▶ **Task description**
Each line of the data below holding the word "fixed" must be copied.
[Data below Boundary: Start]
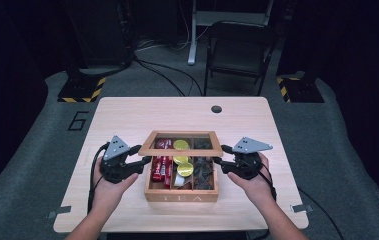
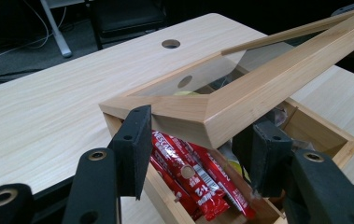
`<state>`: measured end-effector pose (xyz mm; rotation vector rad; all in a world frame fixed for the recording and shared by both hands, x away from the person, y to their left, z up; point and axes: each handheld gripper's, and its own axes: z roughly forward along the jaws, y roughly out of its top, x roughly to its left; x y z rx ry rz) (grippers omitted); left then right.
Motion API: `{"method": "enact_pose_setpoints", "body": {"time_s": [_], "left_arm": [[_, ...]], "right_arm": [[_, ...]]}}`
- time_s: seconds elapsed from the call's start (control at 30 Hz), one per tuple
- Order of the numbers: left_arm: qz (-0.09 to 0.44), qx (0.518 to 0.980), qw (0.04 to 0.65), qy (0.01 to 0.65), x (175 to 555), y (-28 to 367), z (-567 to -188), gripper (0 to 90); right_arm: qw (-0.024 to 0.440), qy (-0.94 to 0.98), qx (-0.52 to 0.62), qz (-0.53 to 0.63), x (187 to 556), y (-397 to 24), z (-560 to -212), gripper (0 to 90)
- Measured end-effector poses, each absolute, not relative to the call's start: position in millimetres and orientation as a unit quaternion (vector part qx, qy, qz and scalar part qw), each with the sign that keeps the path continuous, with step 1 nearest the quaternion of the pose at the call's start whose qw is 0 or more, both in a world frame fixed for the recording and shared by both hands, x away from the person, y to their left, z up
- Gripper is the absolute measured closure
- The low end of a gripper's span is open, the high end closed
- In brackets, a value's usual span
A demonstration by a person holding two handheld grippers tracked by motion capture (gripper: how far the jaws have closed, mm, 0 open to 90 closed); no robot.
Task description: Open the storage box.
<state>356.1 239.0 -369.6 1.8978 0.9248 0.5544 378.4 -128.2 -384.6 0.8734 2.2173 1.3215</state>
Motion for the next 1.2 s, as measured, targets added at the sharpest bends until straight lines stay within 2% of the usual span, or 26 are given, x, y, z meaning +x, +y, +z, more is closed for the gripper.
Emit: {"method": "enact_pose_setpoints", "body": {"time_s": [0.37,0.63,0.9,1.1,1.2], "left_arm": [[0.225,0.767,0.466,0.38,366,239,-361,47.9],[0.228,0.764,0.471,0.378,370,239,-360,48.1],[0.238,0.758,0.468,0.387,386,239,-367,48.3],[0.238,0.754,0.47,0.392,400,237,-372,54.4],[0.255,0.752,0.468,0.388,402,235,-371,55.5]], "right_arm": [[0.215,0.785,0.324,0.482,393,-127,-383,50.7],[0.232,0.789,0.319,0.471,401,-124,-380,57.3],[0.229,0.786,0.32,0.478,406,-125,-376,57.5],[0.223,0.777,0.332,0.486,410,-125,-374,57.6],[0.22,0.774,0.335,0.49,412,-125,-372,57.7]]}}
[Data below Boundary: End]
▶ **Output below**
`<state>`: measured end-effector pose (xyz mm; rotation vector rad; all in a world frame fixed for the recording and shared by both hands, x away from the person, y to their left, z up; point and axes: each handheld gripper's, and its own axes: z roughly forward along the jaws, y roughly out of its top, x roughly to its left; x y z rx ry rz) (grippers omitted); left then right.
- Measured end-effector poses, each absolute, not relative to the call's start: position in millimetres and orientation as a unit quaternion (vector part qx, qy, qz and scalar part qw), each with the sign that keeps the path continuous, with step 1 nearest the quaternion of the pose at the call's start whose qw is 0 or more, both in a world frame fixed for the recording and shared by both hands, x away from the person, y to their left, z up

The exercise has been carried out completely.